### Given data
::::::

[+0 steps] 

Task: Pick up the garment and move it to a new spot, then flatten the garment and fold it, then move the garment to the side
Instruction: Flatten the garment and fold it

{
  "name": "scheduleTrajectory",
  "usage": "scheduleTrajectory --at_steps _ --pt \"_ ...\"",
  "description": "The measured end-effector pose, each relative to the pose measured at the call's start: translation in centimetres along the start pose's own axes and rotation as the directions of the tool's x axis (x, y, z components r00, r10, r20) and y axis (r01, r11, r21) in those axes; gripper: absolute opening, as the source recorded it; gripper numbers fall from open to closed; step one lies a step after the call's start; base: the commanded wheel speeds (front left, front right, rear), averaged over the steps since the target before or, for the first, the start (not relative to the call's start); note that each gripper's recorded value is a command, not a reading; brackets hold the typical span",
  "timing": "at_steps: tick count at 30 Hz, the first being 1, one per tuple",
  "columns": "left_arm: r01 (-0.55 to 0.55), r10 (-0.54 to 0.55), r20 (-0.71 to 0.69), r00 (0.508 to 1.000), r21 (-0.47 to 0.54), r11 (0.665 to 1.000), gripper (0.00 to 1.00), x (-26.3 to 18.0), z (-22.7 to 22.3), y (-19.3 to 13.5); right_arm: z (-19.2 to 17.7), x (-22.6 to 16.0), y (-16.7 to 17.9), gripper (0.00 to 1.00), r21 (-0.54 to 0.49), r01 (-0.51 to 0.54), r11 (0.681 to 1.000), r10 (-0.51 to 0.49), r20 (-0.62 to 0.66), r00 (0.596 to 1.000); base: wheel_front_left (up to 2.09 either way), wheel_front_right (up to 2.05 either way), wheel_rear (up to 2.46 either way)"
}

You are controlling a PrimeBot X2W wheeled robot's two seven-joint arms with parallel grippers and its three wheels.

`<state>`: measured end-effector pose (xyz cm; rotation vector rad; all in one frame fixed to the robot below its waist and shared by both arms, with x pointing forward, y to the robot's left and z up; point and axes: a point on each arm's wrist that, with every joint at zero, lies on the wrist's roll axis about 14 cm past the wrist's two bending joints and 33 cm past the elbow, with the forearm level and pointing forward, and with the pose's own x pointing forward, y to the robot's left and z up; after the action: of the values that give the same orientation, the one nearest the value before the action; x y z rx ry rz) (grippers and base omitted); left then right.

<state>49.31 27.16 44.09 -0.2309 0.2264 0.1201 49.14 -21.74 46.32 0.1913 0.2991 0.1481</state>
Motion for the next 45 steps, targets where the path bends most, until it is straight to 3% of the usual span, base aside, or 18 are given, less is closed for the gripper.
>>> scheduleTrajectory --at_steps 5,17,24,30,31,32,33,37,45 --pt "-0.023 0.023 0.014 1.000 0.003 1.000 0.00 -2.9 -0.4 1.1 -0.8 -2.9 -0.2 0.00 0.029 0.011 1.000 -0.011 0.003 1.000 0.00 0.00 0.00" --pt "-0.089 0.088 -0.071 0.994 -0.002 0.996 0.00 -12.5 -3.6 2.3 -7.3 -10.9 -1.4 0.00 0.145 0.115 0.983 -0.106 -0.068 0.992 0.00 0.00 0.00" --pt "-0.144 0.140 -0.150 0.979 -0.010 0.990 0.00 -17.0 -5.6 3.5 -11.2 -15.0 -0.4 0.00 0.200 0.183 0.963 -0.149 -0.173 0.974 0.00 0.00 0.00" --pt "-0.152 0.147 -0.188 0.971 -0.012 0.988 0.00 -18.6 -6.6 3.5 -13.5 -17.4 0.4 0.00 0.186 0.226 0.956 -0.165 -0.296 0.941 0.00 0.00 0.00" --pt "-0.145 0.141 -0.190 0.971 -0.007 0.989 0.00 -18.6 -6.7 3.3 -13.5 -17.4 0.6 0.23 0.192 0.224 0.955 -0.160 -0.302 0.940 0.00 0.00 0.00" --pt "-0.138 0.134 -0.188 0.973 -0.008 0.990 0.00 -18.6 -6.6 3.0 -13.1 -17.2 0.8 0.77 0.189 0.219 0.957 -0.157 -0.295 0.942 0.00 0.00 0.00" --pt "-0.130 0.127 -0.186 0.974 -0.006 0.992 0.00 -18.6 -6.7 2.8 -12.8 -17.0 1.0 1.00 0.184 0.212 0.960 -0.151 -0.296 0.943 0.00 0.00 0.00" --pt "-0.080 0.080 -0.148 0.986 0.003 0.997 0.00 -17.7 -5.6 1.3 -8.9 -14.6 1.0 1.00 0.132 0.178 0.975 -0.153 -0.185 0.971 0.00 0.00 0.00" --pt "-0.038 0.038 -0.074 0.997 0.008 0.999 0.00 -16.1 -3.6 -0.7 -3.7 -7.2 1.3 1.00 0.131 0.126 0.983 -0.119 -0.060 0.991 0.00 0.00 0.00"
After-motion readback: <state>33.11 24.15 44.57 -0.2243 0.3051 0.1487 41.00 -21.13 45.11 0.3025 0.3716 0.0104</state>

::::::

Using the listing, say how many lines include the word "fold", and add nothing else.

2